The Department of Asian Studies at my university is now circulating a petition which reads, in part:
In response to and strong condemnation of recent expressions of hate directed at Muslim and Jewish communities in Hawaii, we endorse the following statement:
Over the past weeks the Manoa Mosque has been the target of multiple hate messages via social media, email, and voicemail. Individual Muslims have been harassed in public, including children. Also, Temple Emanu-El was targeted with a bomb threat against its Jewish pre-school.
We stand together with our Muslim and Jewish communities and any individuals who are subjected to harassment based on religion, immigration status, national origin, race, gender, LGBTQ+ status or disability.
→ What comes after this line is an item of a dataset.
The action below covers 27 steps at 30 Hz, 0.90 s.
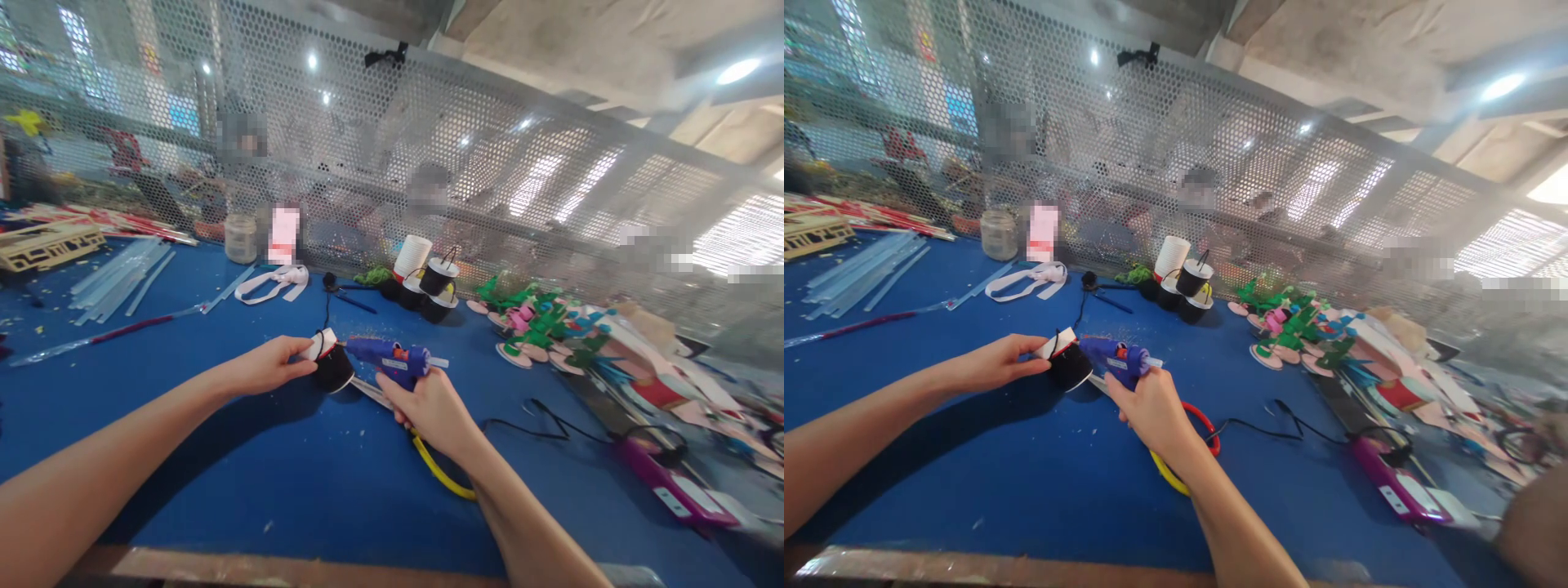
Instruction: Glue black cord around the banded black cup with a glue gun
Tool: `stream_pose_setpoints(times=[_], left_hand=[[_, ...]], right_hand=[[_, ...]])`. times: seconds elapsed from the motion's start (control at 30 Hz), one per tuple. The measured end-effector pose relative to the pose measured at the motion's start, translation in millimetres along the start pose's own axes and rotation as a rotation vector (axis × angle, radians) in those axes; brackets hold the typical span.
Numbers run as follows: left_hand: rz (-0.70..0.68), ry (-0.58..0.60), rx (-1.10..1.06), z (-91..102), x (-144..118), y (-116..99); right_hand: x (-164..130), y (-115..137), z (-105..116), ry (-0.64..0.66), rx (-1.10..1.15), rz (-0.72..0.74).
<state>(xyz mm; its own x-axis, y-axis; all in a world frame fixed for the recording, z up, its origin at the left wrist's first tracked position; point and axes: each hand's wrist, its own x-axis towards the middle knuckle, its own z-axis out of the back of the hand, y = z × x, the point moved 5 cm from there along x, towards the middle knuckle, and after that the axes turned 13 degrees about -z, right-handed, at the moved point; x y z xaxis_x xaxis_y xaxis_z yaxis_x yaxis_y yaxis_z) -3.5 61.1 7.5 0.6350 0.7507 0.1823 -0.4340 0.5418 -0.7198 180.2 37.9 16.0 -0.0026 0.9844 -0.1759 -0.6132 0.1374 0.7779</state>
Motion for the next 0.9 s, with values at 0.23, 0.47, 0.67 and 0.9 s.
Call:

No one should go through this experience alone.
That’s how compassion expresses itself in current academic language: categorically, sorting its intended beneficiaries by administrative identifiers: “religion, immigration status, national origin. . . .” And along with the compassionate categories, as a logically required complement, there are also anti-compassionate categories: for instance, “the US” in a recent contribution from my department titled “The Homes of Zionism: Circuits of White Supremacy between the US and Israel.” There, the Marxist term “the US” functions in the same way as the Republican term “Democrat Party”: as an ugly, unidiomatic locution meant to make its subject sound ugly and alien. But that’s the way my department talks, and the attitude toward Jews represented by conflating Israel with the Klan is what a consensus lexicon sounds like.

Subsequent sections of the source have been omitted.